─── Supplied information
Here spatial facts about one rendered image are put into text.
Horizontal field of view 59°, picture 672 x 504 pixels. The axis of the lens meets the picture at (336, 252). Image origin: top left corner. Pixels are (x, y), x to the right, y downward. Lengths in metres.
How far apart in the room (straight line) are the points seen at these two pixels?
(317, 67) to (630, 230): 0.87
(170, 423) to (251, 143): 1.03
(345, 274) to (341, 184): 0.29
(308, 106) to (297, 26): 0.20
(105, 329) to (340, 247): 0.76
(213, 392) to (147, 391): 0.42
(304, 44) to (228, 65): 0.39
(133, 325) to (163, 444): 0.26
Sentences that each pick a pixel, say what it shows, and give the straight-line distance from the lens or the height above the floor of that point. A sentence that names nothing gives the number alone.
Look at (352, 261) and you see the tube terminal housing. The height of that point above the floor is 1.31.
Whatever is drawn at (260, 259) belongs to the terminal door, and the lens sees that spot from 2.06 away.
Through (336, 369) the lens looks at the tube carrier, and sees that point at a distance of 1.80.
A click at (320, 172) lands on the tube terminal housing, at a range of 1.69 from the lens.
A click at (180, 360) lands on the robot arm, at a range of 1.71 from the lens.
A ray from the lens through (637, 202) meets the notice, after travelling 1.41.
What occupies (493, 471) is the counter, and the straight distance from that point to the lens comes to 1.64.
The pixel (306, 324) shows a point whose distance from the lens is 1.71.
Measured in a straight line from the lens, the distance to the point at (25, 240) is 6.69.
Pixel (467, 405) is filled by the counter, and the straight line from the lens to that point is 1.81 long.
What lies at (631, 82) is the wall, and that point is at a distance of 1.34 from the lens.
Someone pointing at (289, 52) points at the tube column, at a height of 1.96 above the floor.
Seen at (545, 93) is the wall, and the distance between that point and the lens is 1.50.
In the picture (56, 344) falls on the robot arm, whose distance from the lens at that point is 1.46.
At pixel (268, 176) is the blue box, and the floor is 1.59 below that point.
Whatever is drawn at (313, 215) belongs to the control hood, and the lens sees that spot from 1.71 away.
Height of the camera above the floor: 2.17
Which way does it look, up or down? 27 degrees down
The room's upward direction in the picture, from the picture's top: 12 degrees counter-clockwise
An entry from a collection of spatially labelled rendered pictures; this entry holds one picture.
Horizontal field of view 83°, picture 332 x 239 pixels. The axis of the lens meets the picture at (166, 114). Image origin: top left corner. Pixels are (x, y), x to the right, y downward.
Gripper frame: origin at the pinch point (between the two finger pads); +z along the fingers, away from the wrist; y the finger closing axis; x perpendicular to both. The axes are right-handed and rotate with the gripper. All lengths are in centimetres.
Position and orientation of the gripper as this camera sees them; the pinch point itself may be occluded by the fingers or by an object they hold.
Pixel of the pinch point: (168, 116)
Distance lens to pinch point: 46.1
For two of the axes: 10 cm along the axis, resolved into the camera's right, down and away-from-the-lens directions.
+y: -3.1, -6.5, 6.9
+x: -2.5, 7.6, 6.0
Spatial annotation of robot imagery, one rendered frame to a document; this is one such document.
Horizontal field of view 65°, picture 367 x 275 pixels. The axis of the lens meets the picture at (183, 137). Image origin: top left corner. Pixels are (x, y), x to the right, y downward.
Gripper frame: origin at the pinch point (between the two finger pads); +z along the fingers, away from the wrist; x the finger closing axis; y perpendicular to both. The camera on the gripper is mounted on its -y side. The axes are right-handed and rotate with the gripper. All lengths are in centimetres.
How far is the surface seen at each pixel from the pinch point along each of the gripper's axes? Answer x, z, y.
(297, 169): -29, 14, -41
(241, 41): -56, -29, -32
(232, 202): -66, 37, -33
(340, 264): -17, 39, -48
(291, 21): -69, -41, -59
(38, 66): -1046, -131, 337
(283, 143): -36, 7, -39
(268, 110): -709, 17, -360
──────
Prompt.
The assignment is to restate, word for word, each line from the one containing "Horizontal field of view 65°, picture" through the final line of the material above.

Exercise result.
Horizontal field of view 65°, picture 367 x 275 pixels. The axis of the lens meets the picture at (183, 137). Image origin: top left corner. Pixels are (x, y), x to the right, y downward.
Gripper frame: origin at the pinch point (between the two finger pads); +z along the fingers, away from the wrist; x the finger closing axis; y perpendicular to both. The camera on the gripper is mounted on its -y side. The axes are right-handed and rotate with the gripper. All lengths are in centimetres.
How far is the surface seen at each pixel from the pinch point along each of the gripper's axes? Answer x, z, y.
(297, 169): -29, 14, -41
(241, 41): -56, -29, -32
(232, 202): -66, 37, -33
(340, 264): -17, 39, -48
(291, 21): -69, -41, -59
(38, 66): -1046, -131, 337
(283, 143): -36, 7, -39
(268, 110): -709, 17, -360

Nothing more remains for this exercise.